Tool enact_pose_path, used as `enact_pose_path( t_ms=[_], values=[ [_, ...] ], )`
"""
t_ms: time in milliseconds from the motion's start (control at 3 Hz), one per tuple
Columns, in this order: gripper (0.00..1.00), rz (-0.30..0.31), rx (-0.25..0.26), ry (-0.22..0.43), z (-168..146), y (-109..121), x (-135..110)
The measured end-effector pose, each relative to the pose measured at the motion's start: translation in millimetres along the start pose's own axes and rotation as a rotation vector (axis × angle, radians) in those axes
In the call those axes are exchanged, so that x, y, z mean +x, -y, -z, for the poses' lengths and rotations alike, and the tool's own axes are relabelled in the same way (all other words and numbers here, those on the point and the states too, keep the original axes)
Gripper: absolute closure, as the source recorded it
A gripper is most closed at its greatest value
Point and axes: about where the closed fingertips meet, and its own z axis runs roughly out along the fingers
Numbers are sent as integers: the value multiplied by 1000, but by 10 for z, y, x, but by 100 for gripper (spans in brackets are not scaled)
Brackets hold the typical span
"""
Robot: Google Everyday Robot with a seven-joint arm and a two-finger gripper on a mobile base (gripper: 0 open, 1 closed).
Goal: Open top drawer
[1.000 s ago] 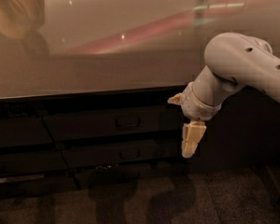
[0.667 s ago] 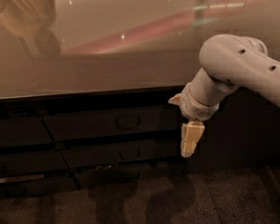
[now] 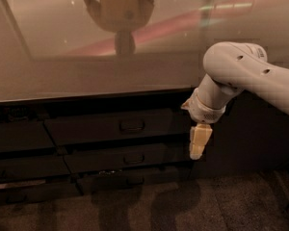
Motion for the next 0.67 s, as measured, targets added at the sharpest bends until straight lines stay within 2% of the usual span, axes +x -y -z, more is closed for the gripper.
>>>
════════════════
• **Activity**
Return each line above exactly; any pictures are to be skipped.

• **Exercise response**
Tool enact_pose_path, used as `enact_pose_path( t_ms=[_], values=[ [_, ...] ], )`
"""
t_ms: time in milliseconds from the motion's start (control at 3 Hz), one per tuple
Columns, in this order: gripper (0.00..1.00), rz (-0.30..0.31), rx (-0.25..0.26), ry (-0.22..0.43), z (-168..146), y (-109..121), x (-135..110)
The measured end-effector pose, each relative to the pose measured at the motion's start: translation in millimetres along the start pose's own axes and rotation as a rotation vector (axis × angle, radians) in those axes
In the call those axes are exchanged, so that x, y, z mean +x, -y, -z, for the poses' lengths and rotations alike, and the tool's own axes are relabelled in the same way (all other words and numbers here, those on the point and the states too, keep the original axes)
Gripper: absolute closure, as the source recorded it
A gripper is most closed at its greatest value
Point and axes: about where the closed fingertips meet, and its own z axis runs roughly out along the fingers
Numbers are sent as integers: the value multiplied by 1000, but by 10 for z, y, x, but by 100 for gripper (spans in brackets are not scaled)
Brackets hold the typical span
"""
Robot: Google Everyday Robot with a seven-joint arm and a two-finger gripper on a mobile base (gripper: 0 open, 1 closed).
Goal: Open top drawer
[1.000 s ago] 
[0.667 s ago] 
[now] 
Motion for the next 0.67 s, as measured, targets added at the sharpest bends until straight lines stay within 2% of the usual span, axes +x -y -z, more is closed for the gripper.
>>>

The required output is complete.